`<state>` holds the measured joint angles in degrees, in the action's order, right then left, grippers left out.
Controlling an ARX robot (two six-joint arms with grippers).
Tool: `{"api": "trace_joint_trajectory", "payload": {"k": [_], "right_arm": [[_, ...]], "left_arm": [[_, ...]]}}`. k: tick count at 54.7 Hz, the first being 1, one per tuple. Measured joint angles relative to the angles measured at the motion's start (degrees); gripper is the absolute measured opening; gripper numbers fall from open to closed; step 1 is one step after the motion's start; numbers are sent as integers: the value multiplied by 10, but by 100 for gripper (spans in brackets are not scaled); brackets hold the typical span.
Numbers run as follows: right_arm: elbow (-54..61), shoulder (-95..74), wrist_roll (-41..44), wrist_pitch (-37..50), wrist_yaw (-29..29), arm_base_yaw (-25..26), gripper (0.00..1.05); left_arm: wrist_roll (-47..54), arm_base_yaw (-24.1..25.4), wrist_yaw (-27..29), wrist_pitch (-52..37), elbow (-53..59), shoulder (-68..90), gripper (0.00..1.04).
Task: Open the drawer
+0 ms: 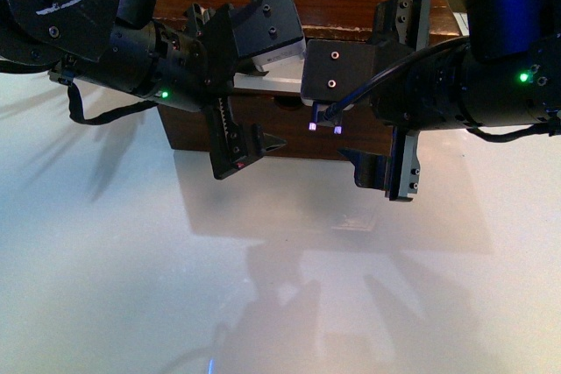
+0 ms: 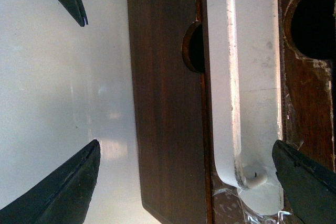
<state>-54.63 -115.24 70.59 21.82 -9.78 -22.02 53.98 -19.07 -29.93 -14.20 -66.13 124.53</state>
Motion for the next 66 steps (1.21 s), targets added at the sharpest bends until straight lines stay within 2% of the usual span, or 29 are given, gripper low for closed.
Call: {"api": "trace_joint_trajectory", "payload": {"k": [29, 66], "right_arm": [[-41, -44, 21, -18, -3, -24, 96], [-92, -72, 49, -94, -22, -12, 96]], "left_arm": [[39, 4, 4, 70, -37, 12, 96], [66, 3, 3, 151, -68, 13, 96]]}}
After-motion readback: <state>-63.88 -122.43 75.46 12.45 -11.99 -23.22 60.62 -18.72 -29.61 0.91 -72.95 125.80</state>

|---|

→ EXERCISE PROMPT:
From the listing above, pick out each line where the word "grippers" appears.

→ ANSWER FOR THE TASK:
`<state>` holds the measured joint angles in degrees, in the action's order, right then left, grippers left out.
Controlling an ARX robot (two six-joint arms with grippers).

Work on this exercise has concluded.